Someone touches my shoulder. It's the Labor Day weekend, Mr. Radey. People are away. We're a bit short staffed.

My wife died because it's a holiday weekend? Is that what you're fucking telling me? Is that it?

No, Mr. Radey. Please. We understand.

The room spins. I clutch at an intern's sleeve. Somebody holds me from behind. My eyes are wet and I still do not have my glasses on. Don't Mr. Radey me! I shout, spittle flying from my lips. Who's in charge here? I want to talk to whoever's in charge. Get me somebody in here right now. Get me fucking somebody who will explain this to me for Christ's sake!

 

On the day that Joan is to start school she attends her mother's funeral instead. I lift her in my arms and carry her with me as we get out of our cars in the cemetery and I do not put her down but hold her tightly, her arms about my neck, keeping her close, not letting her go, because, incredibly, suddenly, she is all that I have.

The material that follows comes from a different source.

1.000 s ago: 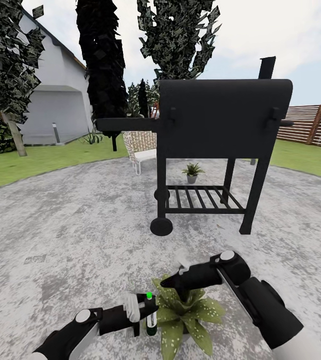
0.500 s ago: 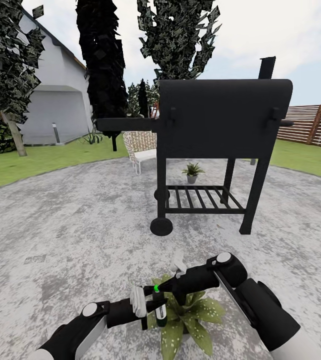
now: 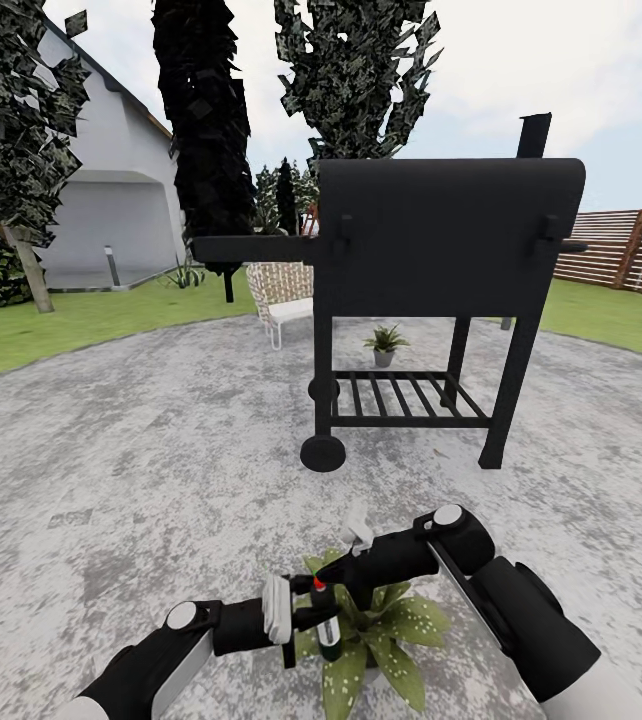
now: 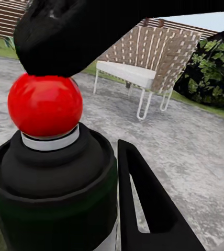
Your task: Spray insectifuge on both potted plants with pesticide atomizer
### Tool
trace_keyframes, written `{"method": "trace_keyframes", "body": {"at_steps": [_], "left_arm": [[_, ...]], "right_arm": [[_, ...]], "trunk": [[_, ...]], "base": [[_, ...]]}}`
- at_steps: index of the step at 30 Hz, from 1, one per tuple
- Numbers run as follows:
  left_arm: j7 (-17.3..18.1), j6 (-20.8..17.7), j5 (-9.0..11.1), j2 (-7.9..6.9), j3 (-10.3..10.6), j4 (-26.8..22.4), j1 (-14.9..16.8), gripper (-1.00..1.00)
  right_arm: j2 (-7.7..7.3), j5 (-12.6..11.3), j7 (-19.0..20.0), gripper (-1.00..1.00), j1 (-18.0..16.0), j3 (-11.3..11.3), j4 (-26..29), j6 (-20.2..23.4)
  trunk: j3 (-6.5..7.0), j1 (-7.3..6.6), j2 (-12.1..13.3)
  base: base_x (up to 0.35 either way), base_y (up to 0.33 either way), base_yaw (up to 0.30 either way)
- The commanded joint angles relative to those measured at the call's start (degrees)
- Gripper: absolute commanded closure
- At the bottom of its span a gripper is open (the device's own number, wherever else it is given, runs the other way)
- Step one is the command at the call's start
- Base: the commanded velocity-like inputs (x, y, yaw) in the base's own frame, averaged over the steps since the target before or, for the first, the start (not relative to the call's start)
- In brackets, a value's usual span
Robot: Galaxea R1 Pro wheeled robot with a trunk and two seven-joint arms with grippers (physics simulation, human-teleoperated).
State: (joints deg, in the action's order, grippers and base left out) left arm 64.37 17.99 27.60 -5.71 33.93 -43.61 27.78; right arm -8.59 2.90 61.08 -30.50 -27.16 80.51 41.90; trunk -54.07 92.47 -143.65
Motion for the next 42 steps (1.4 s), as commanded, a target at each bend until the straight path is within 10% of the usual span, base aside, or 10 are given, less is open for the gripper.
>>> {"method": "trace_keyframes", "body": {"at_steps": [1, 6, 14, 18, 19, 20, 23, 25, 29, 42], "left_arm": [[-0.04, 0.03, 0.0, 0.0, -0.02, -0.08, 0.0, 1.0], [-0.63, 0.01, -0.01, -0.57, -0.22, 1.99, 0.02, 1.0], [-0.7, 0.03, -0.07, -2.22, -0.46, 5.07, -0.01, 1.0], [-0.28, 0.03, 0.07, -5.03, -3.22, 5.11, -0.15, 1.0], [-0.18, 0.03, 0.08, -5.87, -3.69, 5.12, -0.17, 1.0], [-0.19, 0.03, 0.46, -6.75, -4.1, 5.19, -0.18, 1.0], [1.14, -0.04, 10.77, -11.61, -5.21, 5.43, -0.78, 1.0], [4.09, -0.09, 15.81, -13.45, -5.26, 5.48, -1.76, 1.0], [3.77, 0.01, 17.38, -15.24, -5.36, 7.96, -2.32, 1.0], [-11.87, 0.11, 16.93, -14.63, -5.23, 17.34, -2.31, 1.0]], "right_arm": [[-0.01, -0.02, 0.02, 1.0, 0.0, 0.0, 0.04, -0.08], [-0.02, -0.09, 0.02, 1.0, 0.0, 1.4, 0.17, -0.61], [-0.03, 0.4, -0.2, 1.0, 0.0, 13.63, 0.2, -0.92], [-0.02, 0.62, -13.82, 1.0, 0.0, 23.55, 0.15, -1.92], [-0.02, 0.62, -19.12, -1.0, 0.02, 25.12, 0.17, -1.97], [-0.02, 0.62, -23.02, -1.0, 0.09, 27.2, 0.27, -2.02], [-1.0, 1.82, -27.16, -1.0, 0.59, 48.59, 0.11, -1.82], [-0.91, 10.62, -27.67, -1.0, 1.75, 60.57, -0.76, -2.86], [2.26, 20.96, -27.46, -1.0, 7.43, 74.61, -6.64, -16.04], [3.14, 21.45, -27.68, -1.0, 12.22, 76.46, -14.41, -16.94]], "trunk": [[0.0, 0.0, 0.0], [0.0, 0.0, 0.0], [0.0, 0.0, 0.0], [0.0, 0.0, 0.0], [0.0, 0.0, 0.0], [0.0, 0.0, 0.0], [0.0, 0.0, 0.0], [0.0, 0.0, 0.0], [0.0, 0.0, 0.0], [0.0, 0.0, 0.0]], "base": [[0.0, 0.0, 0.0], [0.0, 0.0, 0.0], [0.0, 0.0, 0.0], [0.0, 0.0, 0.0], [0.0, 0.0, 0.0], [0.0, 0.0, 0.0], [0.0, 0.0, 0.0], [0.0, 0.0, 0.0], [0.0, 0.0, 0.0], [0.0, 0.0, 0.0]]}}
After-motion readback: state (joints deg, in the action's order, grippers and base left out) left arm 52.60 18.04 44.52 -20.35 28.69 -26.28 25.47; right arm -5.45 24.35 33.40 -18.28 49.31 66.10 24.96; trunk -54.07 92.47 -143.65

My life with Jack and Margaret is over. Gone. I can never get it back. I can never undo my neglect, my selfishness. I was unwilling to pay the price of parenting.

It will not happen again. I will not let it.

 

 

 

 

TWENTY

 

The valley is dark and beautifully wet. You can almost see the grass growing and the leaves pushing out of the poplars. There are small flowers on my redbuds and the dogwood buds are beginning to swell.

—Thomas Merton

A Vow of Conversation: Journals 1964-1965

 

 

Death was like life: a series of surprises that in hindsight were not surprises. The simplest things happened over and over again, forever catching me off guard. Death occurred daily, here, in the past, below in life, everywhere.

Since morning, three starlings have toppled off branches into the tall grasses below. Yesterday, four were killed on the railway tracks that skirt the lake. The sky was filled with birds, singly and in flocks, tunneling through the air in every direction, destinations inbred or random.